Brazilina Correia de Paiva é uma mulher de 95 anos nascida na Tulha Velha, aldeia numa montanha perto de Cabril, Castro d'Aire, Viseu mas longe de tudo,  onde há 30 anos quando lá cheguei pela primeira vez ainda se mijava e cagava para um buraco onde os porcos davam conta do recado, sem luz nem água e onde as mulheres não sabiam o que eram cuecas, ou sabiam mas achavam uma inutilidade, o que, bem vistas as coisas, é uma evidência que nesta urbanidade tosca nos recusamos a aceitar, a não ser por um erotismo tão estafado quanto básico.
Essas viagens que se tornaram regulares na segunda quinzena de Agosto, tinham o objectivo do reconhecimento das raízes familiares e, principalmente, proporcionar que a Brazilina revê-se a família. Pela estrada nacional n.º 1 até ao Porto e por uma espécie de estradas que nem lembro do Porto até à Tulha Velha chegávamos a levar 8 ou mais horas de caminho, isto numa carrinha mini com dois velhos e duas crianças no banco de trás. Estas viagens eram uma alegria, o reconhecimento que o mundo era muito mais que uma cidade onde tudo aparecia feito uma alegria ainda maior. Para a Brazilina foi um gosto dentro do que era possível a uma pessoa como ela ter gosto em alguma coisa. Mulher desinteressada e até apática não sabia ler nem escrever, chamou uma vida inteira Manel ao marido que se chamava José Leal Carriça, mas tinha um dom que dava e sobrava para a casualidade de estar vivo, embalava os bebés da família numa voz tão maravilhosa quanto a simplicidade com que se respira.
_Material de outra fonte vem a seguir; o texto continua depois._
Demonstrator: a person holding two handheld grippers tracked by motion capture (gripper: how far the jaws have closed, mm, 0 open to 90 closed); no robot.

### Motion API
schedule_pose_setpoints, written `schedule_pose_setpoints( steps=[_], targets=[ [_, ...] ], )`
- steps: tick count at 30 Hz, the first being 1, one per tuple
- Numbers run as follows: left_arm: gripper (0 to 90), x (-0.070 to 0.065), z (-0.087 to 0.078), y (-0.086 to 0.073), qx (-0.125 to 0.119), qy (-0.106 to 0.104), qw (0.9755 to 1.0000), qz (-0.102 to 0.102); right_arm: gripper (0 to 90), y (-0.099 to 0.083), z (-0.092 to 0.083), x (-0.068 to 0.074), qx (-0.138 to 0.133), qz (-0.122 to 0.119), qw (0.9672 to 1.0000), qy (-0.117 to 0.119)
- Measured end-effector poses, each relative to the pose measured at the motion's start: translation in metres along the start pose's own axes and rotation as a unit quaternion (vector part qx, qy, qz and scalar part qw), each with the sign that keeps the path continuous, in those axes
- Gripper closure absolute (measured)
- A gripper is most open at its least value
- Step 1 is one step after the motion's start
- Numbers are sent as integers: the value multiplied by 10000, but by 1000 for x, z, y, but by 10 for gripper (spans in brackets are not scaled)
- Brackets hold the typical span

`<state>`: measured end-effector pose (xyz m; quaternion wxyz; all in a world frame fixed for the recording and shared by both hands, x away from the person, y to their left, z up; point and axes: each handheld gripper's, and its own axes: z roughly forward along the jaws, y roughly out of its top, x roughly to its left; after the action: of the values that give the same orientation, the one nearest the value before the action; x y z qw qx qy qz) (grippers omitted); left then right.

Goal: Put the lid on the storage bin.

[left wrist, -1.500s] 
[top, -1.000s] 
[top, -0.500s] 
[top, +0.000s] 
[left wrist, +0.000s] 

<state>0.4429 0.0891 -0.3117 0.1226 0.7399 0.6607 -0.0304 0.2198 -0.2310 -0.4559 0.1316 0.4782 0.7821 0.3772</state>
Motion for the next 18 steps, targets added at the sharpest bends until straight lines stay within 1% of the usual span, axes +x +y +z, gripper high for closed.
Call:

Lembro-me de sair da escola primária e descer os 500 metros que me levavam aquela casa, encontrar o José Leal Carriça que era Manel a fumar cigarros atrás de cigarros, guardar tralha nas traseiras e a resmungar sozinho, só para a ouvir embalar os meus primos. Passava horas em pé com os bebés ao colo a cantar e eu no sofá deleitado a beber café, sim café da cafeteira e a comer pão com manteiga depois da sopa de feijão com hortaliças do quintal. Naquela casa bebia-se café como se fosse água e sempre foi uma questão democrática e consensual, calhava a todos, crianças, jovens e velhos, se nos fez mal não parece, no caso da Brazilina era mesmo o conduto principal do dia, de manhã, à tarde, à noite e até de madrugada. Mal não lhe fez como não faz ainda hoje, com 95 anos, por vezes, ainda é o café que a desperta de uma Alzheimer cada vez mais profunda, tão profunda que nem a tem lembrado que viver assim não vale a pena.
Há vários anos que já não reconhece ninguém, tirando os beijinhos que ainda sabe dar, das últimas coisas que a doença lhe levou foi a vontade de cantar e sem vontade de cantar de que vale viver, principalmente quando a voz se revelava tão importante como o ar.

2 comentários:

Anónimo disse...

Muito bom.

Manuel C.

jp disse...

obrigado Manuel C.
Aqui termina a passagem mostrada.